Understanding the Factors that Impact Nuxeo Platform Performance
Managing the sizing and performance of any Enterprise Content Management (ECM) application is a complex task, as each application has unique requirements and numerous factors to consider. Fortunately, the Nuxeo Platform is designed with performance optimization in mind, and the Nuxeo team has implemented continuous performance testing as part of their quality assurance process.
The Nuxeo Platform’s performance is measured by metrics focused on user experience, such as application response time. This commitment to ongoing, measured improvement ensures the platform delivers rapid response times, even under heavy loads with thousands of concurrent users accessing a repository containing millions of documents.

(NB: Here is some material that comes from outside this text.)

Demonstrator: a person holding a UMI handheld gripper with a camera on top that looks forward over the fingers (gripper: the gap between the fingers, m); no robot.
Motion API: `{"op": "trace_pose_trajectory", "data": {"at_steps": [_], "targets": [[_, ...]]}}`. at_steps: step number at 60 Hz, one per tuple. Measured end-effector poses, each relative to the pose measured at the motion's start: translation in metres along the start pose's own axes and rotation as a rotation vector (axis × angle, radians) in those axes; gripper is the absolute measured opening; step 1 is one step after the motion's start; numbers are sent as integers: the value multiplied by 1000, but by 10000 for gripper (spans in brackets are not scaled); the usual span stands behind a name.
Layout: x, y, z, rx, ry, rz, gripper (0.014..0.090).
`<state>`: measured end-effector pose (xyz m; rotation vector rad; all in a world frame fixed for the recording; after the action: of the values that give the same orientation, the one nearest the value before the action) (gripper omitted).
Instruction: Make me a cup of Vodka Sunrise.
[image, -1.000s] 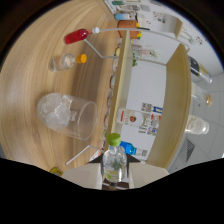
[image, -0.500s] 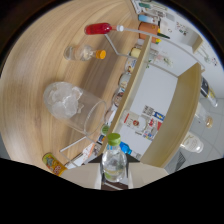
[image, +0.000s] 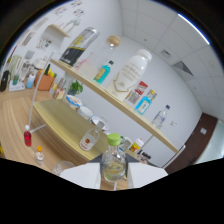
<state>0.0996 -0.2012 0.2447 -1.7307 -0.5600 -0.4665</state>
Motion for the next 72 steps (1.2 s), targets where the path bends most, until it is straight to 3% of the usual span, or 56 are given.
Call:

To effectively track and optimize the performance of the Nuxeo Platform, it’s essential to identify the key factors that impact performance, as well as those that do not. Let’s explore some of the most critical performance considerations:
Access Checks and Security Policies
One of the most significant factors that can impact Nuxeo Platform performance is the “Access Check” process. In a typical ECM system, users can only view or modify documents they are authorized to access. The Nuxeo Platform’s default security policy uses Access Control Lists (ACLs) to manage these permissions.
Depending on the target use case, the number of ACLs can vary significantly – from very few (when ACLs are defined only on top-level containers) to a large number (when they are defined on almost every document). To handle both scenarios effectively, the Nuxeo Platform provides several optimizations for processing ACLs, such as pre-computing ACL inheritance.
The Nuxeo Platform also allows for the definition of custom security policies based on business rules, which can be converted into queries for faster execution on large document repositories.
Presentation Layer Optimization
The presentation layer is often a bottleneck in ECM web applications, as mistakes in the display logic (e.g., adding costly tests, fetching too much data) can significantly slow down the application, particularly when using JSF (JavaServer Faces) technology.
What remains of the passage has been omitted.